Karena itulah, beberapa saat lalu, dalam Seminar Pra-Muktamar ke 48 yang dihelat di Universitas Muhammadiyah Surakarta, Senin, 30 Mei 2022, Sosiolog UMY ini menjabarkan enam program untuk Internasionalisasi Muhammadiyah ini.

Pertama, revitalisasi PCIM dan PCIA sebagai sebuah jaringan baru untuk semakin, selain intensif hadir di setiap negara, tetapi juga membangun jaringan luas agar berperan di ranah global secara proaktif.

Diketahui, kini beberapa PCIM telah memeroleh pengakuan badan hukum dari otoritas negara setempat yakni Australia, Malaysia, Jerman Raya, dan Amerika Serikat. Tersisa 23 PCIM yang menanti izin otoritas setempat.

Kedua, program kontinuitas forum-forum dunia untuk agama dan perdamaian. Melalui forum-forum dunia untuk agama dan perdamaian ini diharapkan akan semakin memperkuat peran agama dan perdamaian dalam konteks dunia.

Ini untuk mencari ruang baru yang lebih efektif, sehingga suara agama dan perdamaian tidak hanya sekadar deklarasi-deklarasi semata, tetapi bisa memengaruhi kehidupan dunia yang saat ini tengah berada dalam kondisi yang sarat konflik.

Ketiga, Interkoneksi kerja sama pendidikan, kesehatan, kebencanaan, dan kemanusiaan yang selama ini sudah dilakukan oleh Muhammadiyah.

“Kita sudah membuka sekolah untuk alternatif bagi para pengungsi sekaligus juga saudara-saudara kita di Rohingnya dengan sekolah Indonesia, lalu di Beirut kita membuka madrasah Muhammadiyah, juga tempat-tempat lain di mana kita perlu hadir,” ungkap Haedar.

Menurut dia, ini merupakan langkah yang cukup menantang bagi hubungan luar negeri lewat berbagai jaringan dan majelis kita untuk kerja sama pendidikan, kesehatan, kebencanaan, dan kemanusiaan.
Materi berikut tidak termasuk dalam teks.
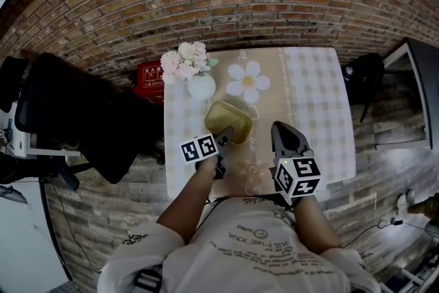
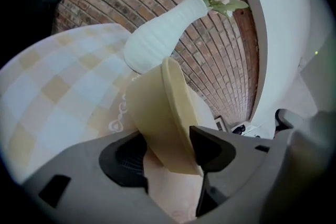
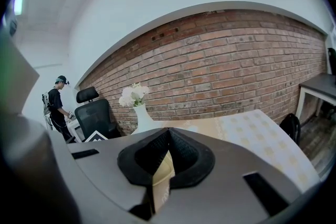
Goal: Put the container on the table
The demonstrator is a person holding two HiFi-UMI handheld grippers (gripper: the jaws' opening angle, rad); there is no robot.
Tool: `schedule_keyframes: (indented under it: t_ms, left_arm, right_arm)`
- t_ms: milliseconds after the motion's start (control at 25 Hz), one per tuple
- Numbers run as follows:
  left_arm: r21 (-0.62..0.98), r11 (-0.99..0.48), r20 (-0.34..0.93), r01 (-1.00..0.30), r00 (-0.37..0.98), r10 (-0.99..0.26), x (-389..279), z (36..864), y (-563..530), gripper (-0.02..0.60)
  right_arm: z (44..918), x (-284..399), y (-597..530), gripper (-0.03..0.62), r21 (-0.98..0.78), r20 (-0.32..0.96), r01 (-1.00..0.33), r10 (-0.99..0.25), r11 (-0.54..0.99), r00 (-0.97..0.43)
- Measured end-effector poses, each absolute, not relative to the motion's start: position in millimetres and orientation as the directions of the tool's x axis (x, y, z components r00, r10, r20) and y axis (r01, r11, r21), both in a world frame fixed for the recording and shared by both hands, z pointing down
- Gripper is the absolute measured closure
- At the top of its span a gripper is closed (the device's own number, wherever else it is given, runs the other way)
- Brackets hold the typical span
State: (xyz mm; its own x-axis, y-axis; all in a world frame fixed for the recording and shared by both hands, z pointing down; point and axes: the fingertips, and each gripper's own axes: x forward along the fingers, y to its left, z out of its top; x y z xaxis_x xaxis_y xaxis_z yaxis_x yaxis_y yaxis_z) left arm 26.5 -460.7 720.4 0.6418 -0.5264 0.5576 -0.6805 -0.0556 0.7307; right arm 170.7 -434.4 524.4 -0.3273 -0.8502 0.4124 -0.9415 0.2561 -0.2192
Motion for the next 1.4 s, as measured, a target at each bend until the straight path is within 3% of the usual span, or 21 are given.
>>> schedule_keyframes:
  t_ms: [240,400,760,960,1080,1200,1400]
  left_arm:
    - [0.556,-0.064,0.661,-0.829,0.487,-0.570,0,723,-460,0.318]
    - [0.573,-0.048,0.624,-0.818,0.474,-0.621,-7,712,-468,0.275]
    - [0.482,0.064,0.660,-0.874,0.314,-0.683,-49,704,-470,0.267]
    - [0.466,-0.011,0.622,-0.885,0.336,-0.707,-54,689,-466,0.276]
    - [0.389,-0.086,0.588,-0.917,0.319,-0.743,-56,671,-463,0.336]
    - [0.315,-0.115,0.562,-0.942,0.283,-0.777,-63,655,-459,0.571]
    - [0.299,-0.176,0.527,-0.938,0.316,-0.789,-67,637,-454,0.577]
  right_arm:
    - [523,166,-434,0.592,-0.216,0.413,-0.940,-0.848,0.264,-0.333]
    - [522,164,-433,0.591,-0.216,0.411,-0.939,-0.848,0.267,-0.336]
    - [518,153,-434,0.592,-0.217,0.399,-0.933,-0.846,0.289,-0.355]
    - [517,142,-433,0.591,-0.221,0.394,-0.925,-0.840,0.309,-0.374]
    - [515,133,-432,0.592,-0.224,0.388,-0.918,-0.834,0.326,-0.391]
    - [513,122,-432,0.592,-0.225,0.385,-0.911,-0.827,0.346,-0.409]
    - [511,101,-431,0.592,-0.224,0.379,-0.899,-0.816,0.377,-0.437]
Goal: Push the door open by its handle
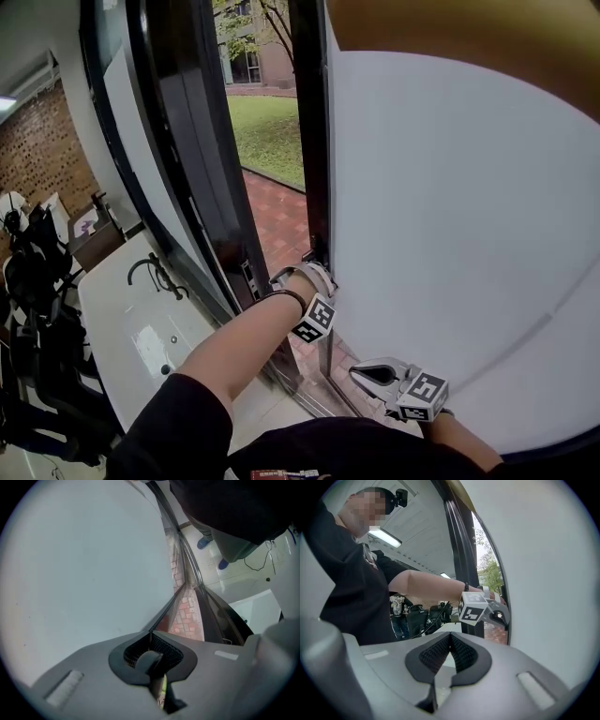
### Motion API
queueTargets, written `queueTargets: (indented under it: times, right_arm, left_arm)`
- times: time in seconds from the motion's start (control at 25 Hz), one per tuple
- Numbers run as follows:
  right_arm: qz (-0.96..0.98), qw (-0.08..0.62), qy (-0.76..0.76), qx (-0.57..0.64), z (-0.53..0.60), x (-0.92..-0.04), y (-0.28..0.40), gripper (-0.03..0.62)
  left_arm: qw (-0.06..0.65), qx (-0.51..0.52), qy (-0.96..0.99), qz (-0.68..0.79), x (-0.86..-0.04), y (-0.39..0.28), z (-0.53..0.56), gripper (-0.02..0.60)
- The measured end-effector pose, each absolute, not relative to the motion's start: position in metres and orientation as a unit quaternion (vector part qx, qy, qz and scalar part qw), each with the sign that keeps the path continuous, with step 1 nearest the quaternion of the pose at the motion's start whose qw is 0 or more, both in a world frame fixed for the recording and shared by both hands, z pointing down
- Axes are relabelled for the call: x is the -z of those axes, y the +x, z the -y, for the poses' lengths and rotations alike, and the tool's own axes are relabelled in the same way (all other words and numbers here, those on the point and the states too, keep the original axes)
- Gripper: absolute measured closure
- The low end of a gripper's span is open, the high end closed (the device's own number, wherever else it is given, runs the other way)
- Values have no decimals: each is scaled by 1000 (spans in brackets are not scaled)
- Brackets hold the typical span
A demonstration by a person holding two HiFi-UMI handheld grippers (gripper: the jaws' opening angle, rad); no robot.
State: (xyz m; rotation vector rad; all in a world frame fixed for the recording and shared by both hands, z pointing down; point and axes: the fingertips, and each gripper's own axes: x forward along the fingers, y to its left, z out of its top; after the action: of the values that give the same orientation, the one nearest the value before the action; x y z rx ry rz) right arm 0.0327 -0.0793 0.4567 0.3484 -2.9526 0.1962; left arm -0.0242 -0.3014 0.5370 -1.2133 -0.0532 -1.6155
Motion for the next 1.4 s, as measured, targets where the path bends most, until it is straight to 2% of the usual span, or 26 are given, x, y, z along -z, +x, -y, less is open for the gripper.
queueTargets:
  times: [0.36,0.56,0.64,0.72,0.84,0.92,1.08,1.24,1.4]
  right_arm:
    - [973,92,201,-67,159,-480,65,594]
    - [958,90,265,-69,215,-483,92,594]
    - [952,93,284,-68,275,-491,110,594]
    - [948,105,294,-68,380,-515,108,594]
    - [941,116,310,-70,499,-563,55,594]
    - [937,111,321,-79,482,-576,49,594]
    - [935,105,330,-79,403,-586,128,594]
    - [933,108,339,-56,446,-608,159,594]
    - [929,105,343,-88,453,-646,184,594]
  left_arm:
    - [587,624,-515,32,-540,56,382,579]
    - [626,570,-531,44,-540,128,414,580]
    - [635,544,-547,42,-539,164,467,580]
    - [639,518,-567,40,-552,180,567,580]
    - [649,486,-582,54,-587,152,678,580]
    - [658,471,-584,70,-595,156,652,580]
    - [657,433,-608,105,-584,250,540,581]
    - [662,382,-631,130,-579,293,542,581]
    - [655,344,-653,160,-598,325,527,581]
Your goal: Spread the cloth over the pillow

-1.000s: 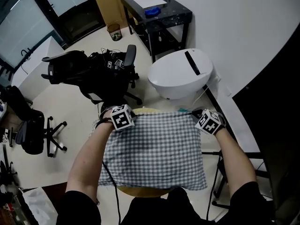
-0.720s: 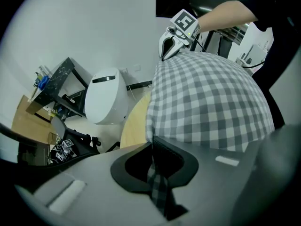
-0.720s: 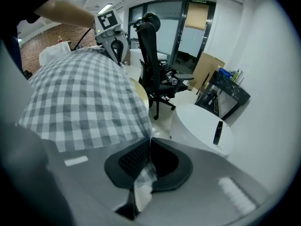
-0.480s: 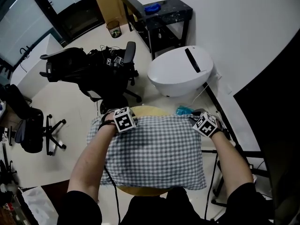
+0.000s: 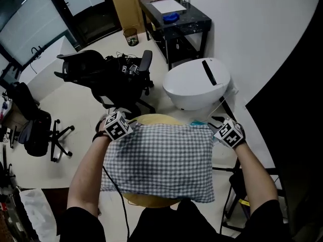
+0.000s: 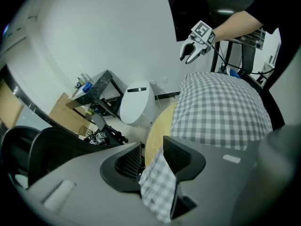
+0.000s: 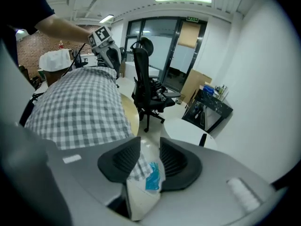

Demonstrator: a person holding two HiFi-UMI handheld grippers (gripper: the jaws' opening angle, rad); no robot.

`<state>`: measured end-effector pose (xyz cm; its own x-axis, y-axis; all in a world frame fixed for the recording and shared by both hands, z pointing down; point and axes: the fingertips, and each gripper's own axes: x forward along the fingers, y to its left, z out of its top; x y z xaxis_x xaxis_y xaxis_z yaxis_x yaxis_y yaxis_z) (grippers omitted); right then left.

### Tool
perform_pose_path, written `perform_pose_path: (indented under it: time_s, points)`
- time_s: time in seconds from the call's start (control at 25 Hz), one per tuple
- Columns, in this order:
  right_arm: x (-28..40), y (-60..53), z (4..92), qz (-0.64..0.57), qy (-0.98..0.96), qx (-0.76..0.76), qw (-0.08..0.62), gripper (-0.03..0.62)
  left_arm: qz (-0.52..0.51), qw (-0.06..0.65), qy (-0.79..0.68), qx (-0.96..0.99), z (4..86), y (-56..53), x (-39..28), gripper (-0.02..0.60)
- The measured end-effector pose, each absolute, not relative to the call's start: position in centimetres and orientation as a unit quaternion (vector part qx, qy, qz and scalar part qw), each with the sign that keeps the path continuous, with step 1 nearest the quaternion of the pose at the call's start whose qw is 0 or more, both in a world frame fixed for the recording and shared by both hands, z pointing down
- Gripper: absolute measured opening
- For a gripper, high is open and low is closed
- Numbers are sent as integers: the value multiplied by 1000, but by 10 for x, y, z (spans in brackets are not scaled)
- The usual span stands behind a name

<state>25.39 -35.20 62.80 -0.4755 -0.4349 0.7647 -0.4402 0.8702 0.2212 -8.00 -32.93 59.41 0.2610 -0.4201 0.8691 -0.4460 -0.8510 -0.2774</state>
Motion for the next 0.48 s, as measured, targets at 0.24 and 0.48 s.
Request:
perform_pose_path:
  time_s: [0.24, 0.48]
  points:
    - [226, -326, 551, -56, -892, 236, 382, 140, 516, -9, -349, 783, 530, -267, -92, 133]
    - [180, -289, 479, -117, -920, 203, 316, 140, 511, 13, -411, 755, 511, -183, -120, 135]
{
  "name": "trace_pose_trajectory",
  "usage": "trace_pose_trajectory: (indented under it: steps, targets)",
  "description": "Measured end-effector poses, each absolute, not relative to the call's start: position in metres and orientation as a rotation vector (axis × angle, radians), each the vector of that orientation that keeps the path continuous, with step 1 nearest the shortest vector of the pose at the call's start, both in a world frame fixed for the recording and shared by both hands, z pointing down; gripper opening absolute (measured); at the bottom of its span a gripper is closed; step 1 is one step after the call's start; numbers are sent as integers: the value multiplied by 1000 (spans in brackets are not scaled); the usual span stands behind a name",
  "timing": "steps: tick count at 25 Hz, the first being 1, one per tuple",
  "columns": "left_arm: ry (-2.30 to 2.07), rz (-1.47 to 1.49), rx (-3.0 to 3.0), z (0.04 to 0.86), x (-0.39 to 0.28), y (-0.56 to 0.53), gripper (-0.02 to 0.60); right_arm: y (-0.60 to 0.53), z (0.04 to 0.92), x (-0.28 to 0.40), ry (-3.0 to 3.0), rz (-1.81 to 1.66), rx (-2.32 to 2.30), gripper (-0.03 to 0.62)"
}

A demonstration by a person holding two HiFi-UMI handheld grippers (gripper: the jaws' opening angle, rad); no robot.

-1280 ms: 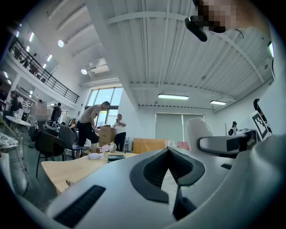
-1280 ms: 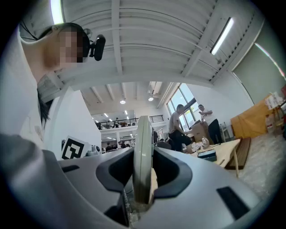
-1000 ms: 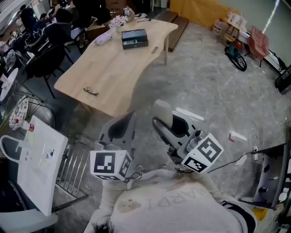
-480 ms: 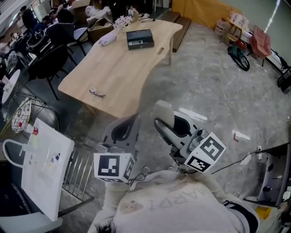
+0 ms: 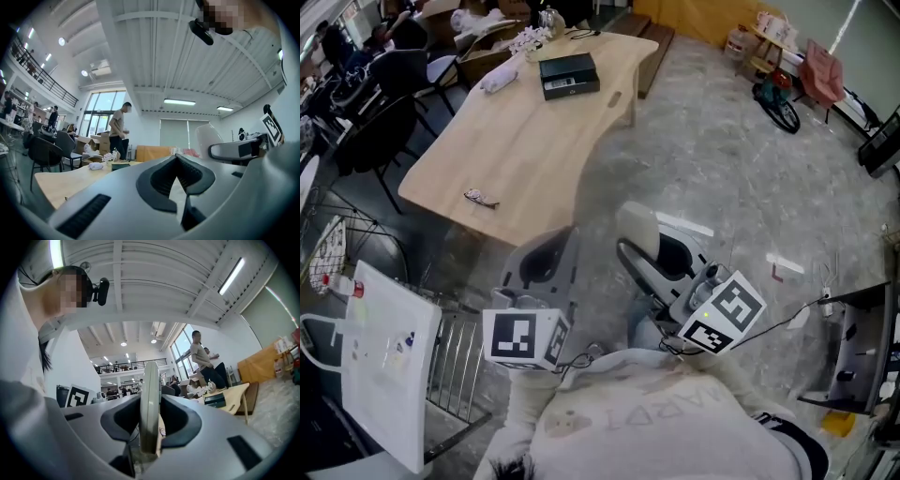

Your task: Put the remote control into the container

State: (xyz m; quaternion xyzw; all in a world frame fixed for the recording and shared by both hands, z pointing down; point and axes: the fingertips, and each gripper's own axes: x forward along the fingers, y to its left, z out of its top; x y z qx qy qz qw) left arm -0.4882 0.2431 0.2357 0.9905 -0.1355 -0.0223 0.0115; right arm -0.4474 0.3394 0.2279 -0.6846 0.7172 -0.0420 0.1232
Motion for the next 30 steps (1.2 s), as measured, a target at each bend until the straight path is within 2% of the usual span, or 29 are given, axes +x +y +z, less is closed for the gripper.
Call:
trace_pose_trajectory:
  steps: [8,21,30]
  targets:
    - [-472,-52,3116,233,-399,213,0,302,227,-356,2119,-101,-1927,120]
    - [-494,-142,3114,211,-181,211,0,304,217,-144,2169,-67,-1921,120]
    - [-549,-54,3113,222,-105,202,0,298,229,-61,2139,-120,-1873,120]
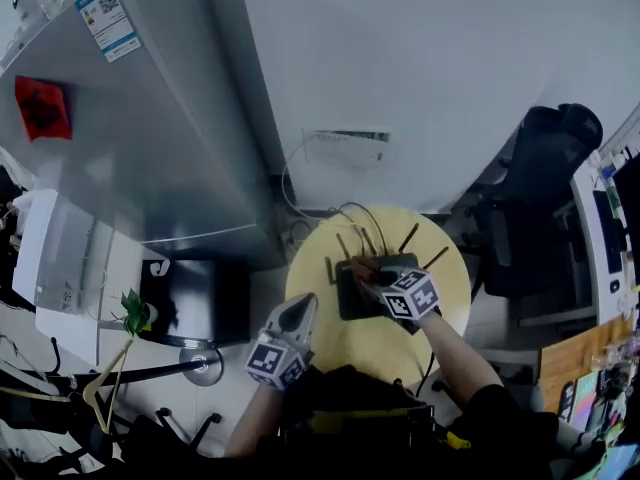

Keempat, diaspora kader Muhammadiyah. Kader Muhammadiyah diharapkan oleh Haedar dapat berperan besar di negara tempat mereka berada saat ini.

Para kader di luar negeri ini diharapkan dapat menjadi sekaligus aktor yang potensial untuk dapat berperan sesuai dengan bidang dan kepentingan Muhammadiyah di ranah global. 

Kelima, publikasi internasional. Haedar menekankan, ini sebuah keharusan untuk melakukan penerjemahan buku-buku dan pemikiran-pemikiran Muhammadiyah yang dilakukan secara masif. Selain itu, kehadiran perguruan tinggi Muhammadiyah dan ‘Aisyiyah sangat penting dan diharapkan.

Keenam, membangun pusat keunggulan. Penting untuk membangun dan mengembangkan pusat-pusat keunggulan Muhammadiyah sebagai fase baru dan program baru untuk internasionalisasi gerakan Muhammadiyah yang konkret dan nyata.

Pusat keunggulan ini juga untuk memberi dampak kehadiran Muhammadiyah di dunia internasional.